*Given data:*
- - -

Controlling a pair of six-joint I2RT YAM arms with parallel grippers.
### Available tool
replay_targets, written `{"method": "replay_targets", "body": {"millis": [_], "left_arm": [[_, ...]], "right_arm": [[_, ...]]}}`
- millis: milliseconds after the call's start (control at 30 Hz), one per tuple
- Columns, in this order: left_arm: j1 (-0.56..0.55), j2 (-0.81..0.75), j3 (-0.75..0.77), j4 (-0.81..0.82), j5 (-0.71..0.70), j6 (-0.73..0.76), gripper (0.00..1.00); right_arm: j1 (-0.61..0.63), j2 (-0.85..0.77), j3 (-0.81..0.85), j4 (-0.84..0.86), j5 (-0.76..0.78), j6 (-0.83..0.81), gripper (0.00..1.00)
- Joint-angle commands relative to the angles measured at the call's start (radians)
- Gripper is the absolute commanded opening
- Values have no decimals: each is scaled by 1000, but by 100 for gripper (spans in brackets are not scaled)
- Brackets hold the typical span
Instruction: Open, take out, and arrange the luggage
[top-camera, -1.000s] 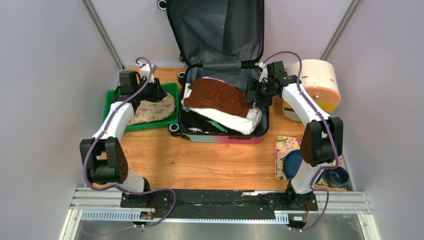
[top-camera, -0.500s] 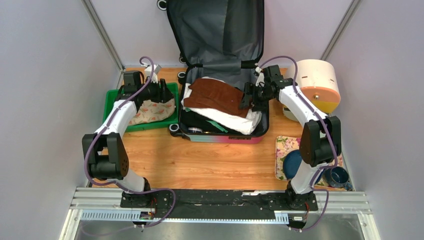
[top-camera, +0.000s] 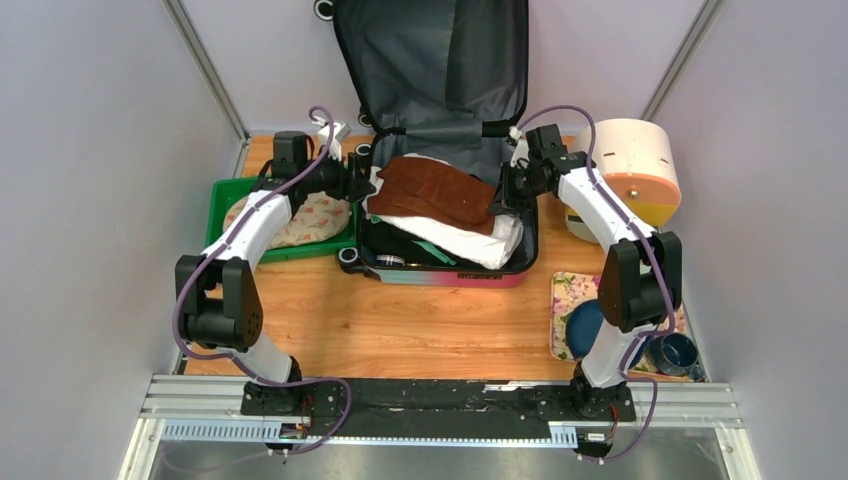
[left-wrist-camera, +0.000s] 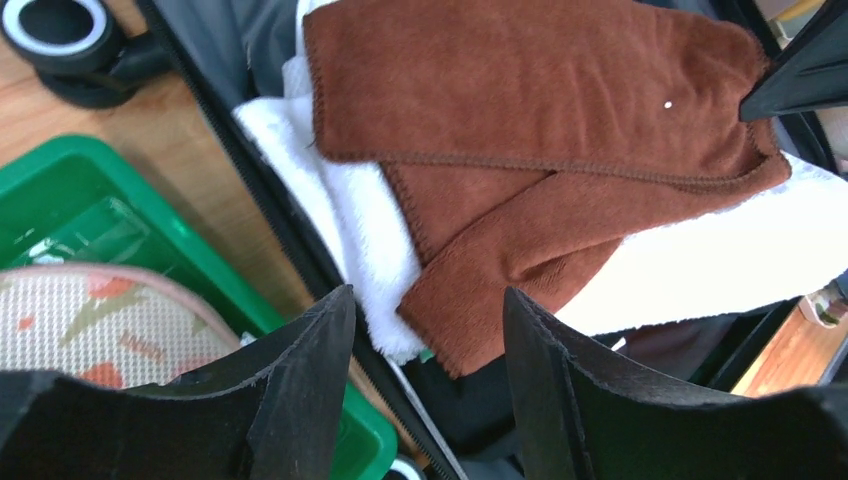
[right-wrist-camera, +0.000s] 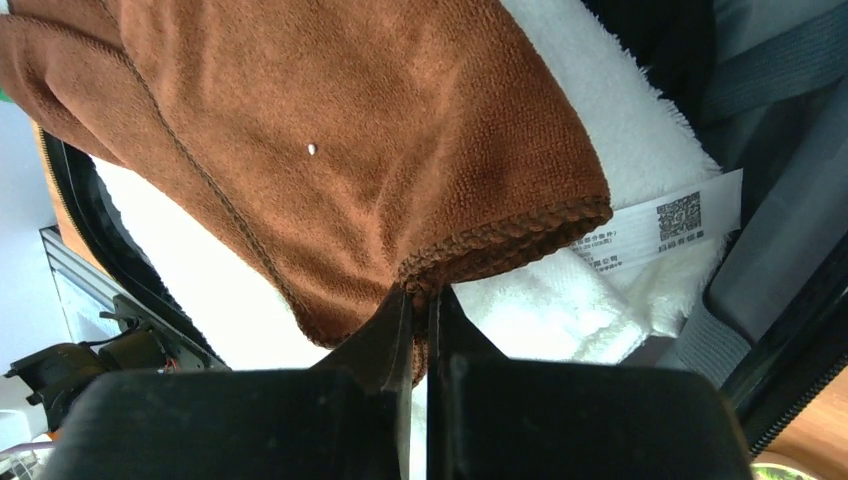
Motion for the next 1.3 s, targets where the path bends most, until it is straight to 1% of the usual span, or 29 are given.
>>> {"method": "replay_targets", "body": {"millis": [0,200,300,500,667,733,900,1033,1133,1167,1233,1267], "left_arm": [[-40,34,86,18,21,-28,65],[-107,89,151,15,27,-94,66],[-138,114,166,26,-11,-132,66],[-184,150,174,37,-59,-183,66],[-207,183,169,43,-146,-263,64],[-210,206,171,61,-143,-307,64],[-219,259,200,69,-149,-356,64],[-219,276,197,132,-114,-410,65],[-219,267,175,214,-105,-456,65],[-219,266,163,269,-100,-467,65],[-225,267,172,284,-106,-473,62],[-228,281,184,265,-106,-468,61]], "right_arm": [[-18,-38,40,-51,2,-52,0],[-72,-66,21,-118,5,-112,0],[-90,-77,11,-125,51,-130,0],[-113,-95,-9,-134,58,-139,0],[-115,-97,-23,-132,63,-144,0],[-115,-97,-22,-129,62,-144,0],[-115,-90,-11,-128,62,-143,0],[-115,-95,-17,-128,62,-146,0],[-113,-97,-22,-128,60,-146,0],[-115,-98,-22,-128,60,-144,0],[-113,-98,-19,-126,60,-146,0],[-113,-100,-17,-128,62,-146,0]]}}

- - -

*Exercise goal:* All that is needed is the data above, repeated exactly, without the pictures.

*Your response:*
Controlling a pair of six-joint I2RT YAM arms with parallel grippers.
### Available tool
replay_targets, written `{"method": "replay_targets", "body": {"millis": [_], "left_arm": [[_, ...]], "right_arm": [[_, ...]]}}`
- millis: milliseconds after the call's start (control at 30 Hz), one per tuple
- Columns, in this order: left_arm: j1 (-0.56..0.55), j2 (-0.81..0.75), j3 (-0.75..0.77), j4 (-0.81..0.82), j5 (-0.71..0.70), j6 (-0.73..0.76), gripper (0.00..1.00); right_arm: j1 (-0.61..0.63), j2 (-0.85..0.77), j3 (-0.81..0.85), j4 (-0.84..0.86), j5 (-0.76..0.78), j6 (-0.83..0.81), gripper (0.00..1.00)
- Joint-angle commands relative to the angles measured at the call's start (radians)
- Gripper is the absolute commanded opening
- Values have no decimals: each is scaled by 1000, but by 100 for gripper (spans in brackets are not scaled)
- Brackets hold the typical span
Instruction: Open, take out, and arrange the luggage
[top-camera, -1.000s] 
[top-camera, -0.500s] 
[top-camera, +0.000s] 
[left-wrist-camera, +0.000s] 
[right-wrist-camera, +0.000s] 
Motion for the next 1.3 s, targets where the path bends most, until it is straight to 1% of the usual span, or 29 are given.
>>> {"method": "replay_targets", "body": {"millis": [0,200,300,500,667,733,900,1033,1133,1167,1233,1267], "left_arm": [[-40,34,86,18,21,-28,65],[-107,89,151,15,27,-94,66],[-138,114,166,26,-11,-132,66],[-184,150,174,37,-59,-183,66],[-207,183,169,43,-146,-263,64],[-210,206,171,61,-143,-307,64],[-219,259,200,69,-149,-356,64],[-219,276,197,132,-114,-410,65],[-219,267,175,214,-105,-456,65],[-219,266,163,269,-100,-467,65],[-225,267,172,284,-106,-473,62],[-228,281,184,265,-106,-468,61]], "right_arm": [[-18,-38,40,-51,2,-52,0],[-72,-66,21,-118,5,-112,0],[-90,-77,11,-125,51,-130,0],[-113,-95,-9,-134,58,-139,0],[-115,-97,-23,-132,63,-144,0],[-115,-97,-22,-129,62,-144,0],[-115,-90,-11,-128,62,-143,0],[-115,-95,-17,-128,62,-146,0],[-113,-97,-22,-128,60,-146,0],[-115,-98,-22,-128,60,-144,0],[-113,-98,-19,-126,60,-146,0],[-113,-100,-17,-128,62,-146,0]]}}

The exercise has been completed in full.